To win with this adult audience it was key that they THINK about LEGO, INTERACT with LEGO and ultimately BUY LEGO in a different way.

We focused our attention on professional urban based adults, working in stressful jobs, living busy, pressured lives, constantly juggling lots of balls in the air.

The Objectives:

1. SHOW UP WHERE ADULTS DO in an adult appropriate way, giving adults permission to play.

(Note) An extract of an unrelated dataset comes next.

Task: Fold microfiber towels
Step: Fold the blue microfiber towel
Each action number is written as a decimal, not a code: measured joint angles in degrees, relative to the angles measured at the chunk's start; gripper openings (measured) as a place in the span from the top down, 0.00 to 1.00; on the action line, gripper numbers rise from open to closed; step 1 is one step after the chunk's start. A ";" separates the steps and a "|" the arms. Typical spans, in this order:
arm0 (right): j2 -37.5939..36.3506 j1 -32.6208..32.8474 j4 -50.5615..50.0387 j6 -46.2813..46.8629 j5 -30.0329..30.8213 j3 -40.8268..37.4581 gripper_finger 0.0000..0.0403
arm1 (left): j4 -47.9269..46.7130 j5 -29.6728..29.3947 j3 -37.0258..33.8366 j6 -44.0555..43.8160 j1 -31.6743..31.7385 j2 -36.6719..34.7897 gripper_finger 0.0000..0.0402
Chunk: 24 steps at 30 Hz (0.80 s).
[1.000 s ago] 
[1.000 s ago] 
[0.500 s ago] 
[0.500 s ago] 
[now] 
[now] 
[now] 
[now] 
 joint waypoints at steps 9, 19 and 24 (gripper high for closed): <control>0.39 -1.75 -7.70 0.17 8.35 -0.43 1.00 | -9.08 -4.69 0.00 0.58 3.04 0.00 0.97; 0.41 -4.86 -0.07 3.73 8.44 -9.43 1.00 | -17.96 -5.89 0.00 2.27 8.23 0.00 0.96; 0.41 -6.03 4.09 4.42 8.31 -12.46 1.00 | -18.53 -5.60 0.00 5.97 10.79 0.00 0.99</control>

2. DEMONSTRATE the mental health benefits of LEGO play

3. REFRAME adult perception of LEGO

Insight / Breakthrough Thinking

Over 70% of today’s adults experience stress, which can lead to serious mental and physical health problems. But as Dr Jeffrey Glennon, a neuroscientist from University College Dublin’s School of Medicine told us, there is a relatively simple, if unusual, clinically proven way to reduce this risk.

PLAY.

We identified the PLAY GAP among our target audience. Play is not part of ‘culturally approved’ adult behaviour. We get too busy and grown-up to play. As we become adults, more serious, sophisticated behaviour is appropriate. It has been so long since most adults have allowed themselves to PLAY, many have forgotten its benefits.

To disrupt 90 years of perceptions, we had to take LEGO out of its own comfort zone and put it directly into the ‘adult lives’ of those stressed individuals who had unknowingly packed away the solution to their stress, when they packed away their own childhood.

Creative Idea

Our idea was to change LEGO’s Business model, opening an adult-only LEGO play café that gave the freedom and permission to play.

The café was designed to disrupt three firmly held views 1) LEGO is a toy for kids 2) LEGO is not present where adults are, and 3) adults see no benefit in playing with LEGO.

The experience was launched during World Mental Health Month with neuroscientists and mindfulness experts, and positioned LEGO as a way to improve mental health – because play is clinically proven to reduce stress.

The café exuded all the playfulness and charm of LEGO. The experience was nestled in the comforting surrounds of an urban cafe. It was a safe space away from an ‘always-on’ world where they could relax and discover how to destress with LEGO.

Outcome / Results

By encouraging adults to see LEGO in a different way, they engaged with the unique and novel LEGO Brick Café experience and changed how they felt in themselves and how they felt about LEGO

· Post play: stress levels -33%

· Post play: feeling of calm +850%

· A toy for (adult) me +80%

· Likelihood of buying Lego for yourself/other adults +55%

The LEGO Brick Café and the effect of LEGO play on stress captured the attention and imagination of international media.

The café experience sold out and the LEGO Brick Café reached an audience of over 260million people worldwide – adults who were now talking about LEGO as a brand for grown-ups, and not children.

Is there any cultural context that would help the jury understand how this work was perceived by people in the country where it ran?

The LEGO Brick Café opened in Dublin during World Mental Health month. It targeted people working in stressful jobs. This innovative way of dealing with stress captured the attention and imagination of the country, even leading St James’s Hospital, one of Ireland’s biggest acute hospitals, starting to prescribe LEGO play as a way to help their Doctors and Nurses de-stress.